Karakter dalam film ini sangat beragam dan seragam sekaligus. Woko, Nina, Ano, dan Ais sangat solid menjadi pribadi yang santun, pekerja keras, dan sedikit keras kepala, tetapi kepribadian mereka beragam pula, terutama dalam merespon sebuah masalah. Yang saya suka adalah, dalam film ini, penonton tidak dibuat gondok oleh banyaknya tokoh menyebalkan. Cukup 1 atau 2, rasa marah bisa membuat kepala mendidih. Arswendo Atmowiloto sebagai penulis naskah dan Yandy Laurens tidak serta merta langsung menjatuhkan bom dalam cerita, tetapi ia tahu bagaimana caranya merakit bom itu hingga menjadi gumpalan masalah yang sempurna. Ledakannya pun tidak begitu besar, penonton pasti sudah bisa menduga. Tokoh Eka (Ringgo Agus) yang menjadi sosok menyebalkan pasti banyak ditemukan di dunia nyata, dan bagi mereka yang bersinggungan langsung dengan orang itu, pasti akan merasa relate dan mungkin lebih marah lagi.
Set dalam film ini berhasil membuat saya merasakan betapa sumpek dan sempitnya sebuah rumah yang dihuni oleh 8 orang. Apalagi, properti yang menggambarkan kondisi ekonomi keluarga mereka, contohnya bantal yang diikat pada kursi untuk menjadi sandaran. Detail kecil seperti ini sangat patut diapresiasi karena dapat menambahkan esensi kesederhanaan itu sendiri, apalagi film ini ingin menekankan isu finansial.

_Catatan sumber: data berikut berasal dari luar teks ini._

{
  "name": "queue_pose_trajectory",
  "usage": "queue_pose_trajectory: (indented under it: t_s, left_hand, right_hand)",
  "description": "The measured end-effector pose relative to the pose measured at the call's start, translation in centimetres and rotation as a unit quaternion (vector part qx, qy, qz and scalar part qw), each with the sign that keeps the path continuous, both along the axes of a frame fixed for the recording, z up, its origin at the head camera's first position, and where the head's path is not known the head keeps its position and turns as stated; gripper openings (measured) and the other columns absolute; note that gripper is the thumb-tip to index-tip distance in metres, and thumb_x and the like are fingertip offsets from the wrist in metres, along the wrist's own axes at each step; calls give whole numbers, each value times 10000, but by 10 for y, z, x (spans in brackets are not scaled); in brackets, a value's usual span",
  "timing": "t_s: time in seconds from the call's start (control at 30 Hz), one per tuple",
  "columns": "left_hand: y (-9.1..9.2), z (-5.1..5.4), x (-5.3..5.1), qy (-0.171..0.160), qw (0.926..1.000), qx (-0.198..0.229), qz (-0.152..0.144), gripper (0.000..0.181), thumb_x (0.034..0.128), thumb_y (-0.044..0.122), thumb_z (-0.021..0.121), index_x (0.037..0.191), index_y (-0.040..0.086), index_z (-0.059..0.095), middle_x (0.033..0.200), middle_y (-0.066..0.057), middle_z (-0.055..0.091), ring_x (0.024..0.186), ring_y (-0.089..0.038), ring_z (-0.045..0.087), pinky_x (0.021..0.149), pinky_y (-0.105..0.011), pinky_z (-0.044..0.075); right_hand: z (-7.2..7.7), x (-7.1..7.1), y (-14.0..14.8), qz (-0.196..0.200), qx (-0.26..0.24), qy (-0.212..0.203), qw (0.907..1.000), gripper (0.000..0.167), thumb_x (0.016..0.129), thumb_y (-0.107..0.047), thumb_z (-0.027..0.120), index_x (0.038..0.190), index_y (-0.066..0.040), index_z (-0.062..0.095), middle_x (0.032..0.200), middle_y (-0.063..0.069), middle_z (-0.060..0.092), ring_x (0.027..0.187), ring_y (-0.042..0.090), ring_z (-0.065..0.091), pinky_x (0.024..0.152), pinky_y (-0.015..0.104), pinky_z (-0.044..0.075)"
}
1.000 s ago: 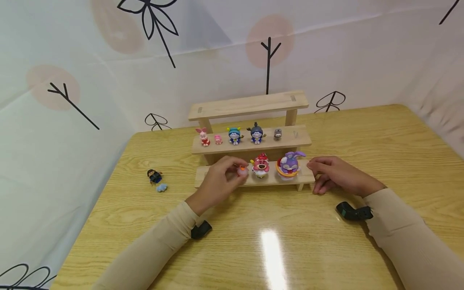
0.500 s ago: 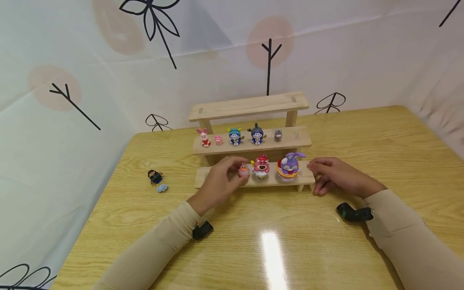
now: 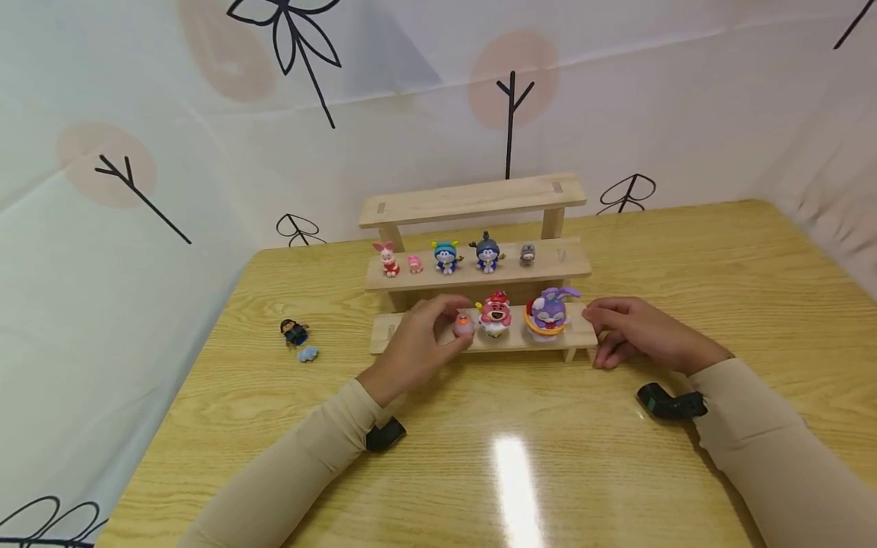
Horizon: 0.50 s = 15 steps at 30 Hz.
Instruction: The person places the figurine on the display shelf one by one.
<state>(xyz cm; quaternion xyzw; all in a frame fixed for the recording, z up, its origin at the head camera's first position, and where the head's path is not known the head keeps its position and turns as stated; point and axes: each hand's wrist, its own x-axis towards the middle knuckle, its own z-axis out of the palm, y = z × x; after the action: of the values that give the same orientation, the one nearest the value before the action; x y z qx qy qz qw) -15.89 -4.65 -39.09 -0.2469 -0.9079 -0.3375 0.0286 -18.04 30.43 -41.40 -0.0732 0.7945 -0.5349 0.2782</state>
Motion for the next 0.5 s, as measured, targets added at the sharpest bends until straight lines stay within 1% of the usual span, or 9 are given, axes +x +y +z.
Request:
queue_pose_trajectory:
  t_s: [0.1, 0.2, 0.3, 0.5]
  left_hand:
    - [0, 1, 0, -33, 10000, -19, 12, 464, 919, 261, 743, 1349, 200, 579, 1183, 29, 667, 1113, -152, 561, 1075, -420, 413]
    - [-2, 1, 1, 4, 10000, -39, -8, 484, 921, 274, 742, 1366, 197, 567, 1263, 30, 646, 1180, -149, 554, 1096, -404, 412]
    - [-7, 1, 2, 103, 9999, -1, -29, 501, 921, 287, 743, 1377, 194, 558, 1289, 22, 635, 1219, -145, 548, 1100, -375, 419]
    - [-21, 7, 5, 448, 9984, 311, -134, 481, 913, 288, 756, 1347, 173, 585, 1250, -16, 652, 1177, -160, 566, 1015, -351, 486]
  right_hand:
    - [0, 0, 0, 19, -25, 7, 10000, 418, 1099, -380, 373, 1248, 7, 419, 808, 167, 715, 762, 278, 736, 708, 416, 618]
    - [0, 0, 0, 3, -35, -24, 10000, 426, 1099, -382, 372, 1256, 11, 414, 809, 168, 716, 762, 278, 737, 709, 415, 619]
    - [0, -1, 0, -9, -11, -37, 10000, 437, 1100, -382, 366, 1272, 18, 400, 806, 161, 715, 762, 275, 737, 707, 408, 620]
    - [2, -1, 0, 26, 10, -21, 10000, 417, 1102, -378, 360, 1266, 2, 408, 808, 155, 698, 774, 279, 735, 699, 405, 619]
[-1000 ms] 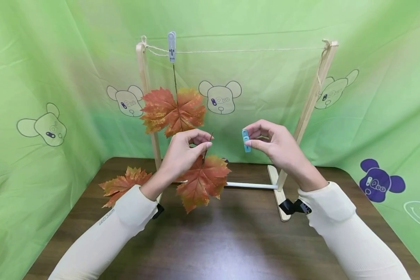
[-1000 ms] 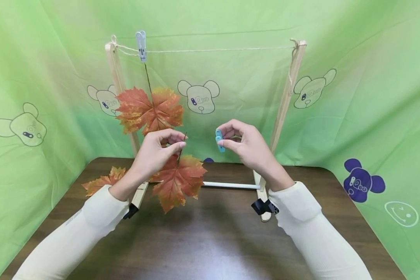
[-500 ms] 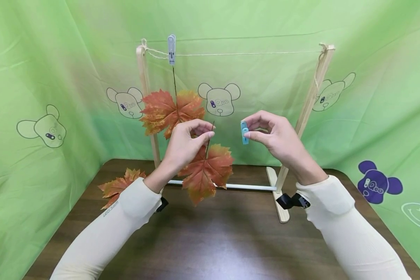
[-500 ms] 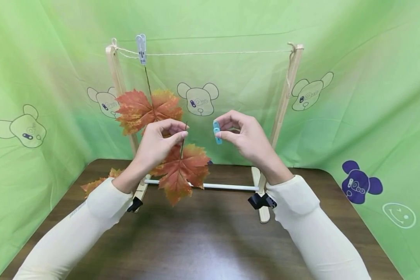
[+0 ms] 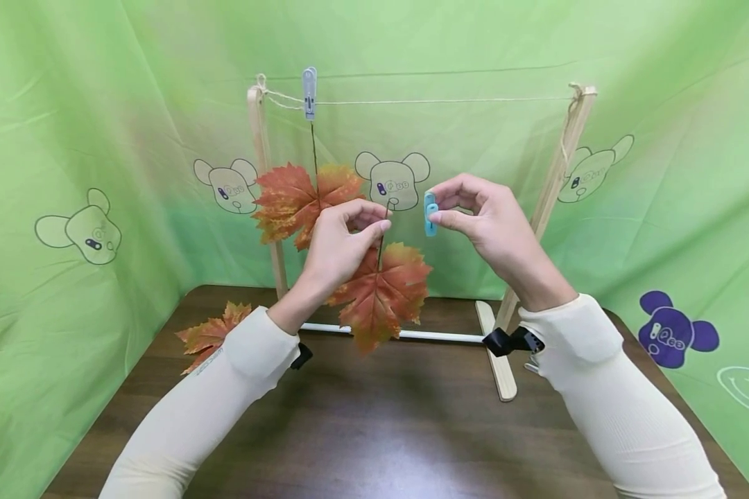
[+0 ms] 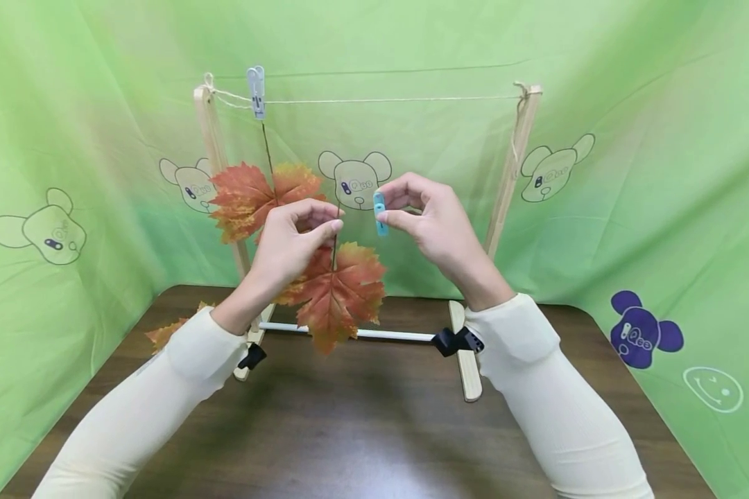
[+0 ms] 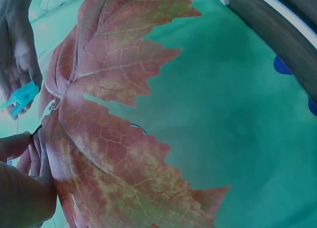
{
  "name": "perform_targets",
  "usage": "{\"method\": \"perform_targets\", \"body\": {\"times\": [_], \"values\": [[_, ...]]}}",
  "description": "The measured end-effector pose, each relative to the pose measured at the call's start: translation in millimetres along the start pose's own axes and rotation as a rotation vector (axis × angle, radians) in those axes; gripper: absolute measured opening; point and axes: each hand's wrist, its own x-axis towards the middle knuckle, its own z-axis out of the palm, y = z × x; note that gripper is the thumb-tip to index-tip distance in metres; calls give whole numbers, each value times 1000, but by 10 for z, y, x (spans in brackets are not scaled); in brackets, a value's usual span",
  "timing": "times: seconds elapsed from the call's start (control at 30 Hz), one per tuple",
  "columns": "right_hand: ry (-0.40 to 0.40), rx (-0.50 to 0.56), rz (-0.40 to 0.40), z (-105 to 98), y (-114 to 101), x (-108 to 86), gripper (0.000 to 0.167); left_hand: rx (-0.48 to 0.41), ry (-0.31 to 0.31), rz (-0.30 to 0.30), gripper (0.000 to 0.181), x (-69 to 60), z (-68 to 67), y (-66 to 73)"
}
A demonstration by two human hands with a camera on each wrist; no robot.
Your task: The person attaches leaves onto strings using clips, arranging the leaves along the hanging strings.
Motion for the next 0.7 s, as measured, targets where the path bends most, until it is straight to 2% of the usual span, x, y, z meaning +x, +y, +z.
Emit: {"method": "perform_targets", "body": {"times": [0.3, 0.7], "values": [[37, 62, -24, 39, -50, 95, 19, -74, 25, -14, 14, 74, 11, 55], [55, 180, -104, 63, -112, 213, 17, -129, 39, -5, 14, 178, 54, 92]]}}
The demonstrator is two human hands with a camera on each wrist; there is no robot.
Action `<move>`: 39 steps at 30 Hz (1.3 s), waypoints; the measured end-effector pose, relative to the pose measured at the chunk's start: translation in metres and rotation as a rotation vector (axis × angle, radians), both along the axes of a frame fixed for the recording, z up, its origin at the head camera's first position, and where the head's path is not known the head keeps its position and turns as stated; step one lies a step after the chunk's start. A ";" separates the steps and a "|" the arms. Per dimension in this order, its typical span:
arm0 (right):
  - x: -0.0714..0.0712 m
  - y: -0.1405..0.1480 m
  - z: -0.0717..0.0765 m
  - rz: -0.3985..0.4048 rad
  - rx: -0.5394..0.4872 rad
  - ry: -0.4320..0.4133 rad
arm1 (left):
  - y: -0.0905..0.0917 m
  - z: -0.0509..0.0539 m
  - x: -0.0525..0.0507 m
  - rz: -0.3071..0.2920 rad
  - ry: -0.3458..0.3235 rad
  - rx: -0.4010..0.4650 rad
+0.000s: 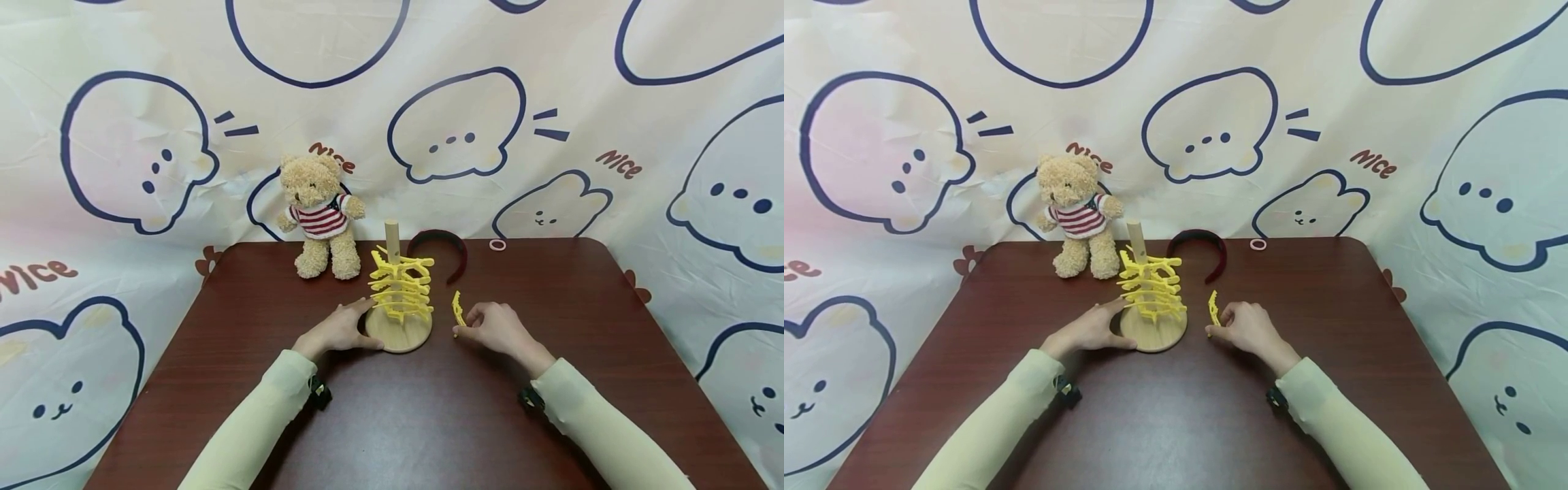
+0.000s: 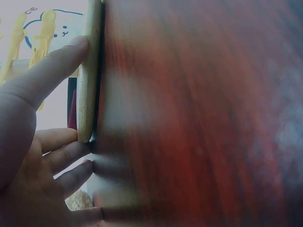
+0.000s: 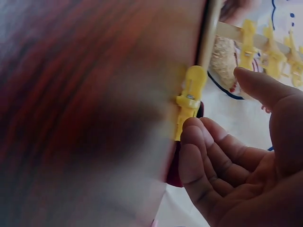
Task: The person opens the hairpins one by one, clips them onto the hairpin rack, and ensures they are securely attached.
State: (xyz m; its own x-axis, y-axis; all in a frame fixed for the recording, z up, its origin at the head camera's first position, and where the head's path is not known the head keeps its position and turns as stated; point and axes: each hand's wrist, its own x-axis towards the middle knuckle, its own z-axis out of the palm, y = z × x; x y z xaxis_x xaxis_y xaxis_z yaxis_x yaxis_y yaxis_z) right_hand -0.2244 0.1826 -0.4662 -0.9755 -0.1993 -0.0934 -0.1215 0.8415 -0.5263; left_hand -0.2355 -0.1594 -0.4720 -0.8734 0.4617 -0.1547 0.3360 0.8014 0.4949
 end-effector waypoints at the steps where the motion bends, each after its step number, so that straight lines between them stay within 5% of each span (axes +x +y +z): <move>1: -0.001 0.000 -0.001 0.000 0.017 -0.006 | 0.000 0.000 0.000 0.000 -0.002 -0.001; 19: -0.012 0.008 -0.003 0.031 0.183 -0.015 | 0.000 -0.003 -0.001 0.003 -0.017 -0.006; 39: -0.013 0.022 -0.002 0.003 0.173 0.004 | -0.001 -0.005 -0.002 0.000 -0.009 -0.014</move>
State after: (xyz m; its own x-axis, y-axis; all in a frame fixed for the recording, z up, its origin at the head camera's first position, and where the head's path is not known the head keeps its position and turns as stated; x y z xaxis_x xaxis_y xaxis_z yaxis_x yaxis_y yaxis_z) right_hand -0.2379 0.2043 -0.4679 -0.9753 -0.1837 -0.1225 -0.1262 0.9190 -0.3735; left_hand -0.2374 -0.1606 -0.4769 -0.8719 0.4596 -0.1690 0.3316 0.8081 0.4869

Terlepas dari penokohan dan rangkaian cerita yang rapi dan runtut, setiap film pasti memiliki kekurangan. Dalam “1 Kakak 7 Ponakan”, saya merasa bahwa profesi arsitek bisa lebih banyak dieksplor lagi detailnya, jadi tidak hanya semata-mata untuk menjadikan motivasi drama bahwa Moko sangat mencintai keluarganya melalui bagaimana Moko termotivasi untuk menciptakan tempat yang nyaman dan aman karena keluarganya.
Walaupun tidak menawarkan sesuatu yang baru, “1 Kakak 7 Ponakan” berhasil memberikan angin segar untuk jendela sinema Indonesia. Film ini menyuguhkan potret realitas yang cukup dekat dengan kehidupan sehari-hari, dibalut dengan sentuhan drama dan humor sewajarnya, menjadikan film ini tontonan yang hangat dan menghibur.